Wednesday, August 17, 2011

Vancouver by La Dispute (2006)

Kind of like: Touche Amore, Victor! Fix the Sun, Saetia
Genre: Post-Hardcore, Screamo, Blues, Progressive
Listen Here: Mediafire , Bandcamp
Order Here: No Sleep Records
I noticed to my surprise that there is only one post containing the music of La Dispute. I'm near certain everyone should listen to this band, perhaps more that everyone reading this blog has before, however, La Dispute is one of those few rocks, and I can happily write about them in nearly any mood. This probably goes hand in hand with my ability to listen to this same band at any given, inappropriate moment to be listening to hardcore, and not give a single fuck. The bastards probably think I'm mad, because I listen to La Dispute in public. I've been telling myself "fuck'em" the lyrics are poetic and conversational, the music finds artistically drawn out patterns, and each band member is talented enough to push a segment of each song in his own manner. Besides, so what if they're right, they're goddam dirty bastards and it helps me get in the mood to write, and now I feel like writing a tome of a review about this group so bear with finding the links strewn about the post, please.
J'adore their two LPs (I hate speaking french, since I can only kind of, but I'm trying to be romantic here). But more about them later: first their 7 inch [Untitled] (2008), and their (2010) split with Touche Amore, titled Searching For A Pulse/The Worth Of The World are. These too, along with their full lengths, are the essentially noble pieces of the dissonance which I love as hardcore music. The 7inch feels typical heavier than other releases, Shall Never Lose Its Power is my midday jam when I've just started drinking. The split with Touche Amore is just incredible, I think I might like Touche's side better, but the contributions are perfectly traded, as little as they may be and I just pray La Dispute is as visibly influenced by this collaboration as Touche was on their latest release Parting the Seas Between Brightness and Me. As I said, they are subtle additions, but to me it makes a world of difference.

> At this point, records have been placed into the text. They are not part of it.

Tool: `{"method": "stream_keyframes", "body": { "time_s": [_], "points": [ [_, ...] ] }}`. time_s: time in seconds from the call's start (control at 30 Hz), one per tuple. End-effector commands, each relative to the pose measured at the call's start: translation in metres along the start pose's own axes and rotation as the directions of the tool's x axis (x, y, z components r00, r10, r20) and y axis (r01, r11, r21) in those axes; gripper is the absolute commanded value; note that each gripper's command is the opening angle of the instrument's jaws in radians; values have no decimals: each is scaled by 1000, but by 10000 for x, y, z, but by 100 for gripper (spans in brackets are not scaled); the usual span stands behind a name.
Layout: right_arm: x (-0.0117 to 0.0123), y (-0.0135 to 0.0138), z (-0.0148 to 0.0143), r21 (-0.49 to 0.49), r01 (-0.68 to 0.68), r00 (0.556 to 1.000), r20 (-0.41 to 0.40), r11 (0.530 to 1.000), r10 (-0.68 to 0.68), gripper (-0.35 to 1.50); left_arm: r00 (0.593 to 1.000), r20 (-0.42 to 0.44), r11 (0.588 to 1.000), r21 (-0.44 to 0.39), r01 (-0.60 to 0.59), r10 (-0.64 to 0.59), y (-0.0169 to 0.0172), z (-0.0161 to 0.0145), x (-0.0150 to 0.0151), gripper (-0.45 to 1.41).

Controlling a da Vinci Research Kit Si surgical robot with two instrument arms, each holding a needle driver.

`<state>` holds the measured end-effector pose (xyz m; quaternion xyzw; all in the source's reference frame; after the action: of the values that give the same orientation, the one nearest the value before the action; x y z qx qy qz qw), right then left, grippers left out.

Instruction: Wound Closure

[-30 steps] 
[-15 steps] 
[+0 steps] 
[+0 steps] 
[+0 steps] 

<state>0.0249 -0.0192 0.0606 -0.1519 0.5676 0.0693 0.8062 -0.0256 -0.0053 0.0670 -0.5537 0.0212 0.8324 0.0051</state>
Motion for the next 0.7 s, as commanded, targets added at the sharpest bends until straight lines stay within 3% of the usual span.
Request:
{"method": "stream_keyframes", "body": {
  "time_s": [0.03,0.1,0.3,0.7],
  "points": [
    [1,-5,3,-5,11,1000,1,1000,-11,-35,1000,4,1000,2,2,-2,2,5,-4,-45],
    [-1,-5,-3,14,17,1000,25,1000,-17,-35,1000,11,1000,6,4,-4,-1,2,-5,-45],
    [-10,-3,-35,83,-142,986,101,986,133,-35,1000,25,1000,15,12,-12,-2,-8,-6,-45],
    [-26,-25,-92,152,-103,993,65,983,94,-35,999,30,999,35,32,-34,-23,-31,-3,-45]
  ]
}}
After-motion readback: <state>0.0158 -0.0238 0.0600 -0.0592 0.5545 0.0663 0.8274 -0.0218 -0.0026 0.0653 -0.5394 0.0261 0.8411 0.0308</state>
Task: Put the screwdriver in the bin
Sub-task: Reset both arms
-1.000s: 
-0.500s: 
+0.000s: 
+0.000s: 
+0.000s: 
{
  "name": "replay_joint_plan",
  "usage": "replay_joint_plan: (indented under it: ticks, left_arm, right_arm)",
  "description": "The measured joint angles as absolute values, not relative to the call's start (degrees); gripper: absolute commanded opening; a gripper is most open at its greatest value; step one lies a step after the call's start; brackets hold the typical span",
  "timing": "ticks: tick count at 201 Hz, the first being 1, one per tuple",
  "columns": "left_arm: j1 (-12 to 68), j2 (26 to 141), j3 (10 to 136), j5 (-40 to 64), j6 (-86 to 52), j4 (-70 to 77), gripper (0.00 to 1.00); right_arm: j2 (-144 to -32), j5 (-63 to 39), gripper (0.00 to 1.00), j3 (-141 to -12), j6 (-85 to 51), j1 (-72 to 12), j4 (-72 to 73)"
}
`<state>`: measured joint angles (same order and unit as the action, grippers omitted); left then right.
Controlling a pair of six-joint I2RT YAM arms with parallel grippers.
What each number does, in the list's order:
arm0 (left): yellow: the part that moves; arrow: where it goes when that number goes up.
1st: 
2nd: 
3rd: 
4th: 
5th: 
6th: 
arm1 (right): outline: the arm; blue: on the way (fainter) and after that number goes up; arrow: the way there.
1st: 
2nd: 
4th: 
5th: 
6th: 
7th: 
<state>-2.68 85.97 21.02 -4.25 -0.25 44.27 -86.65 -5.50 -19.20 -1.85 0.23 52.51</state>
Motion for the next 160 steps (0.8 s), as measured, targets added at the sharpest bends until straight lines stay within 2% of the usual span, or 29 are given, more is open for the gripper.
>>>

One great thing about Somewhere at the Bottom of the River between Vega and Altair (2008) is that it has one of the best post-hardcore intro ever, Such Small Hands, and the outro, Nobody Not Even The Rain works as its delicate balance, if played on repeat (or track 13 then 1) they recreate the title of an EE Cummings poem. The concept of this album isn't mind boggling, but it follows the general concept of EE's poem, and thank christ I have yet to marry, let alone divorce, I sing to every single track as if it were my heart-ache's anthem. My favourite part of the album might be in the bass flows of Bury Your Flame, but quite honestly I just deleted a 4 segment sentence justifying why other songs are the best. This album, more than the rest, can really capture a moment/emotion and sustain it through the entire segment of their song. Though lead singer Jordan may want his exes dead, this is undoubtedly the most romantic and lost-love-lust-driven lyrics in hardcore I've ever listened to, that wasn't complete wailing. Call that enough wanking.
There is much I'd like to say of their first album that is only realized when in contrast between the two LPs, and minds make this easiest when we are looking back, through Somewhere... into Vancouver (2006). First we can say it is perhaps the least produced of La Dispute's releases. Every song is just as incredibly poetic and instrumentally built as any one off Vega and Altair, I just feel they really matured as a band while making the second albums which shows through the more complete and closed feeling in those 13 tracks. Their first album, I think possesses the direction, feelings for the same woman maybe, but it all feels less refined. Their guitar riffs don't feel quite as wholesome, but this roughness adds to the emotional builds behind songs like See You In Vancouver and Fairmount. The track titled He Is Here He Is Not Afraid kills me--it may be the sickest track they've ever recorded. Once I missed them play in my hometown in Ontario, and I think ever since they remind me with this hollowing intro riff, and that piano in the Untitled track. Its so good, does anyone know if they ever confessed to composing or sampling it because it seems mad familiar.
See this post for the Koji split, titled Never Come Undone (2011). and get stoked for their new LP dropping this winter.